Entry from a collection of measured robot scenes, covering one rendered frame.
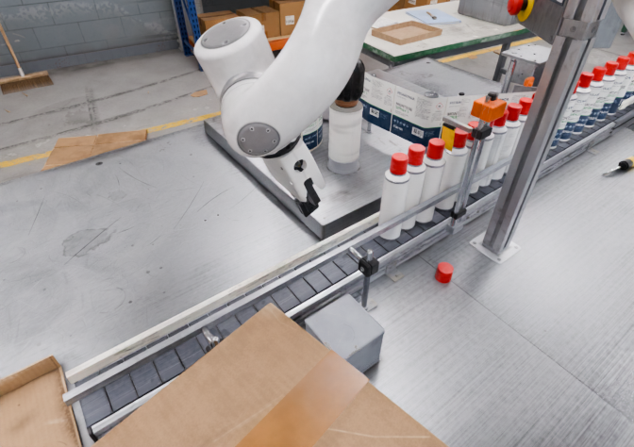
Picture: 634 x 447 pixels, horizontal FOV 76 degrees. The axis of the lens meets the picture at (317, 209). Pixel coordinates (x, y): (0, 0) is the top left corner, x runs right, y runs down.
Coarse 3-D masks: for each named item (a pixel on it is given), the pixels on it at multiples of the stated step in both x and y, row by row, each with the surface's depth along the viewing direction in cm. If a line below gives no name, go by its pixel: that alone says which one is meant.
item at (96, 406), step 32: (544, 160) 116; (480, 192) 104; (416, 224) 95; (320, 256) 87; (352, 256) 87; (256, 288) 80; (288, 288) 80; (320, 288) 80; (192, 352) 69; (128, 384) 65; (160, 384) 65; (96, 416) 61
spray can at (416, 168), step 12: (420, 144) 83; (408, 156) 83; (420, 156) 81; (408, 168) 83; (420, 168) 83; (420, 180) 84; (408, 192) 86; (420, 192) 87; (408, 204) 88; (408, 228) 92
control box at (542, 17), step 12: (528, 0) 74; (540, 0) 71; (528, 12) 74; (540, 12) 71; (552, 12) 67; (612, 12) 64; (528, 24) 74; (540, 24) 71; (552, 24) 67; (600, 24) 65; (612, 24) 65; (540, 36) 71; (552, 36) 67; (600, 36) 66; (612, 36) 66
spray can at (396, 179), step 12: (396, 156) 79; (396, 168) 79; (384, 180) 83; (396, 180) 80; (408, 180) 81; (384, 192) 84; (396, 192) 82; (384, 204) 85; (396, 204) 84; (384, 216) 87; (396, 228) 88
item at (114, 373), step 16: (480, 176) 96; (448, 192) 90; (416, 208) 86; (384, 224) 82; (352, 240) 78; (368, 240) 80; (336, 256) 76; (304, 272) 72; (272, 288) 69; (240, 304) 67; (208, 320) 64; (224, 320) 66; (176, 336) 62; (192, 336) 63; (144, 352) 60; (160, 352) 61; (112, 368) 58; (128, 368) 58; (96, 384) 56; (64, 400) 54
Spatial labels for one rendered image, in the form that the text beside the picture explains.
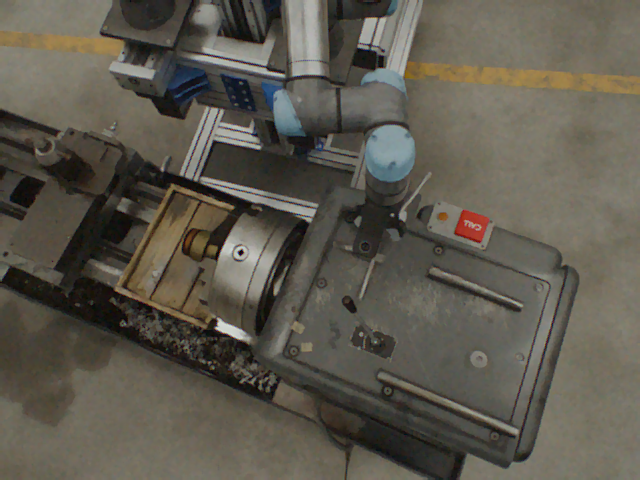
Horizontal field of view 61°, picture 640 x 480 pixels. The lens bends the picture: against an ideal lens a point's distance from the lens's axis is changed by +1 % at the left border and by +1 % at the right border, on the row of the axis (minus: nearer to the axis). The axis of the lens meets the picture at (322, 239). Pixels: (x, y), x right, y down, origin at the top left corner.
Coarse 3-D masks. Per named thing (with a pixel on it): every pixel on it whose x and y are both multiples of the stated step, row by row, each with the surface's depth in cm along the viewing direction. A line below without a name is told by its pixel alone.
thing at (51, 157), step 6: (48, 138) 143; (54, 138) 144; (54, 144) 142; (60, 144) 144; (36, 150) 142; (54, 150) 142; (60, 150) 143; (36, 156) 143; (42, 156) 142; (48, 156) 142; (54, 156) 142; (60, 156) 143; (42, 162) 143; (48, 162) 143; (54, 162) 143
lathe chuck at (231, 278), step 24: (240, 216) 125; (264, 216) 126; (240, 240) 121; (264, 240) 121; (216, 264) 121; (240, 264) 120; (216, 288) 122; (240, 288) 120; (216, 312) 126; (240, 312) 123
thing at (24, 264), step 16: (64, 144) 170; (128, 160) 165; (128, 176) 166; (112, 192) 162; (112, 208) 165; (0, 224) 163; (16, 224) 163; (96, 224) 160; (0, 240) 161; (80, 240) 157; (96, 240) 163; (0, 256) 160; (16, 256) 157; (80, 256) 158; (32, 272) 155; (48, 272) 155; (64, 272) 154; (80, 272) 160; (64, 288) 157
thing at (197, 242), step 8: (192, 232) 136; (200, 232) 136; (208, 232) 137; (184, 240) 135; (192, 240) 135; (200, 240) 134; (208, 240) 134; (184, 248) 135; (192, 248) 134; (200, 248) 134; (208, 248) 135; (216, 248) 134; (192, 256) 135; (200, 256) 134; (208, 256) 135; (216, 256) 139
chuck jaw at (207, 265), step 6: (204, 258) 134; (204, 264) 133; (210, 264) 133; (204, 270) 133; (210, 270) 133; (204, 276) 132; (210, 276) 132; (204, 282) 132; (210, 282) 131; (204, 288) 130; (204, 294) 130; (204, 300) 129
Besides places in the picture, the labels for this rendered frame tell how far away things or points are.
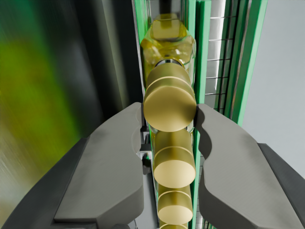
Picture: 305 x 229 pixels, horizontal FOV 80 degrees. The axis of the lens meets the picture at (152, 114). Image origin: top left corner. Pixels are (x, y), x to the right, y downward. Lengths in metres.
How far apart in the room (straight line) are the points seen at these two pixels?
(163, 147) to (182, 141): 0.02
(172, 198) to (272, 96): 0.52
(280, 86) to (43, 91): 0.59
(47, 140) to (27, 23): 0.11
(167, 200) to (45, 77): 0.17
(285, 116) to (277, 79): 0.14
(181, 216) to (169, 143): 0.08
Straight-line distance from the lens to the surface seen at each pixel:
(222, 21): 0.40
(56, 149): 0.22
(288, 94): 0.67
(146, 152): 0.40
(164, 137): 0.16
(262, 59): 0.59
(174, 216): 0.20
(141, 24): 0.30
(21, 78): 0.19
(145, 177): 0.60
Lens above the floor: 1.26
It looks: 58 degrees down
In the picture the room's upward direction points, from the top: 174 degrees counter-clockwise
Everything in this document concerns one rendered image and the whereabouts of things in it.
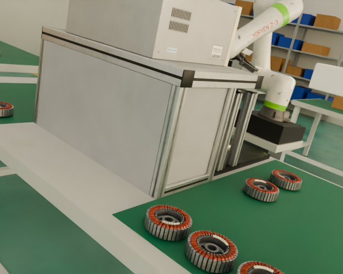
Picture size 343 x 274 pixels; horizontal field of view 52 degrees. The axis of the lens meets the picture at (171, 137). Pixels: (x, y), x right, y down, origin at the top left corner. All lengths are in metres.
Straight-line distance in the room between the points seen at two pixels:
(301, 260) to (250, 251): 0.13
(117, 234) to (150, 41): 0.52
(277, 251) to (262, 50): 1.35
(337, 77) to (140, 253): 0.52
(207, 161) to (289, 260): 0.42
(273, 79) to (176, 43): 1.04
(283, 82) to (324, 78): 1.49
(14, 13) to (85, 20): 5.56
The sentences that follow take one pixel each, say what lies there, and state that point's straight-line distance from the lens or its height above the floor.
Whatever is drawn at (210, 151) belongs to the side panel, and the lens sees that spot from 1.16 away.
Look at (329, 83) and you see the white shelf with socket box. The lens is 0.51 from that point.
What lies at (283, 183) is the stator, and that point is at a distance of 1.33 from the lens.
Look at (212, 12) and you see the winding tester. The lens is 1.18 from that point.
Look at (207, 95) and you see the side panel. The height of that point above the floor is 1.04.
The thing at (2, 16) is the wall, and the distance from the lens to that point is 6.71.
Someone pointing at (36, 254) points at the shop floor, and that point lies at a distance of 1.99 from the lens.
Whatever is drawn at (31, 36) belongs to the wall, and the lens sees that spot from 6.97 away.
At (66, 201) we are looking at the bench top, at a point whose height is 0.74.
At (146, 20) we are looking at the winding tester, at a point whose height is 1.21.
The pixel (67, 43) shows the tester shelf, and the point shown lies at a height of 1.08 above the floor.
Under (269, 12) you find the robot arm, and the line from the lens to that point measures 1.84.
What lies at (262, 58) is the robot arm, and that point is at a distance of 2.09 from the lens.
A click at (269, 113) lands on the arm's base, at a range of 2.02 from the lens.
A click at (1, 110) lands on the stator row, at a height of 0.78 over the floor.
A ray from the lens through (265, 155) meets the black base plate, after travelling 1.59.
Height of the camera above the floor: 1.21
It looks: 17 degrees down
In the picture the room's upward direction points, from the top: 12 degrees clockwise
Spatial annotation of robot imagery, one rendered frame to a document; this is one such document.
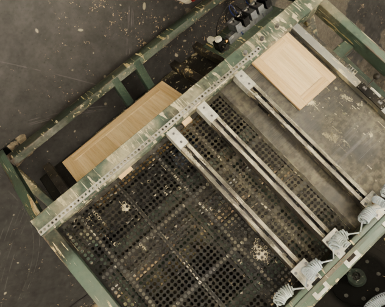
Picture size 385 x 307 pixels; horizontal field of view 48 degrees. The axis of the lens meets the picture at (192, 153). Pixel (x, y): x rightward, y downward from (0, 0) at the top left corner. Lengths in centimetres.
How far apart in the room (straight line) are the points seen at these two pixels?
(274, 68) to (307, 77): 21
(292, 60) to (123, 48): 120
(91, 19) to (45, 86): 54
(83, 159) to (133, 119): 42
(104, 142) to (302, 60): 138
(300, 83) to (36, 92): 170
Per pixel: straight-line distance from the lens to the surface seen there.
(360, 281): 290
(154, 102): 302
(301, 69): 274
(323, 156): 254
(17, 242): 368
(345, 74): 278
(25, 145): 303
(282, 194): 242
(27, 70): 300
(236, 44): 274
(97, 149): 296
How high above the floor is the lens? 271
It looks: 43 degrees down
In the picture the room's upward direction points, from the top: 129 degrees clockwise
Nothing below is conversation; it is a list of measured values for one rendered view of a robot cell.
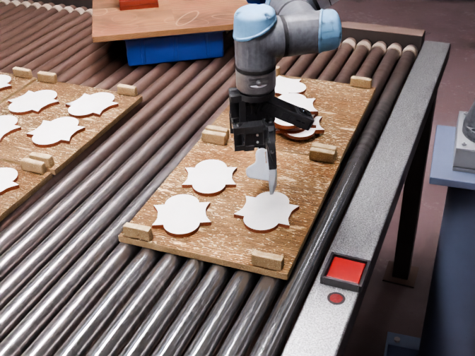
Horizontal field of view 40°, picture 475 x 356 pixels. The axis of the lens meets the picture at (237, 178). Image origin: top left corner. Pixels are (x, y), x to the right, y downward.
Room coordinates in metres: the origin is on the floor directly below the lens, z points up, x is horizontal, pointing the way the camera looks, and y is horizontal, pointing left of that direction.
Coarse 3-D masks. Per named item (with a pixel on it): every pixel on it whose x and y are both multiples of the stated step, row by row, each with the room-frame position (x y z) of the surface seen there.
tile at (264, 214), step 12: (264, 192) 1.15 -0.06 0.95; (276, 192) 1.14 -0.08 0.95; (252, 204) 1.10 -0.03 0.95; (264, 204) 1.10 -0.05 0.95; (276, 204) 1.10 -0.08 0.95; (288, 204) 1.10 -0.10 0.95; (240, 216) 1.07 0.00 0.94; (252, 216) 1.06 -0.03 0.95; (264, 216) 1.06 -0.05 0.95; (276, 216) 1.06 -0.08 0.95; (288, 216) 1.06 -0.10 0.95; (252, 228) 1.02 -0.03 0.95; (264, 228) 1.02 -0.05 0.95; (276, 228) 1.03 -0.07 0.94; (288, 228) 1.03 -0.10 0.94
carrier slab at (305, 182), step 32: (192, 160) 1.30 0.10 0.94; (224, 160) 1.30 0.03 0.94; (288, 160) 1.29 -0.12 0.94; (160, 192) 1.17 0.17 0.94; (192, 192) 1.17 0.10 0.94; (224, 192) 1.17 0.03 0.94; (256, 192) 1.16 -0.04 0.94; (288, 192) 1.16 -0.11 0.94; (320, 192) 1.15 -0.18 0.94; (224, 224) 1.05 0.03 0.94; (192, 256) 0.97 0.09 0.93; (224, 256) 0.95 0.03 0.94; (288, 256) 0.95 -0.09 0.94
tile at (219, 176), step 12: (192, 168) 1.25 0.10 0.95; (204, 168) 1.25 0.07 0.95; (216, 168) 1.25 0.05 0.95; (228, 168) 1.25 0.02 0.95; (192, 180) 1.20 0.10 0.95; (204, 180) 1.20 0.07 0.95; (216, 180) 1.20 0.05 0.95; (228, 180) 1.20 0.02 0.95; (204, 192) 1.15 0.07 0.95; (216, 192) 1.16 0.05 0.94
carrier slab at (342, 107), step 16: (304, 80) 1.72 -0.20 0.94; (320, 80) 1.72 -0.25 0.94; (320, 96) 1.61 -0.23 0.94; (336, 96) 1.61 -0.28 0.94; (352, 96) 1.61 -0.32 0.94; (368, 96) 1.60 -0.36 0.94; (224, 112) 1.54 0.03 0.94; (320, 112) 1.52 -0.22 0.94; (336, 112) 1.52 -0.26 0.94; (352, 112) 1.51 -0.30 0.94; (336, 128) 1.43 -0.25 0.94; (352, 128) 1.43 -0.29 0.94; (288, 144) 1.36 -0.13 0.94; (304, 144) 1.36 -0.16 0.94; (336, 144) 1.35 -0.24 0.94; (336, 160) 1.28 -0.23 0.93
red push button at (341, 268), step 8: (336, 264) 0.93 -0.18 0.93; (344, 264) 0.93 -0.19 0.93; (352, 264) 0.93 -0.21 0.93; (360, 264) 0.92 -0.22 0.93; (328, 272) 0.91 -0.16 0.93; (336, 272) 0.91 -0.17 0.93; (344, 272) 0.90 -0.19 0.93; (352, 272) 0.90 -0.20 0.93; (360, 272) 0.90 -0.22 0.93; (352, 280) 0.88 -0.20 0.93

### Directions for this task
Return each line from the records that includes the word "base".

### Output below
A click at (269, 113) lands on the arm's base, at a range of 2.02 from the lens.
A ray from the lens through (265, 155) meets the black base plate, after travelling 1.59.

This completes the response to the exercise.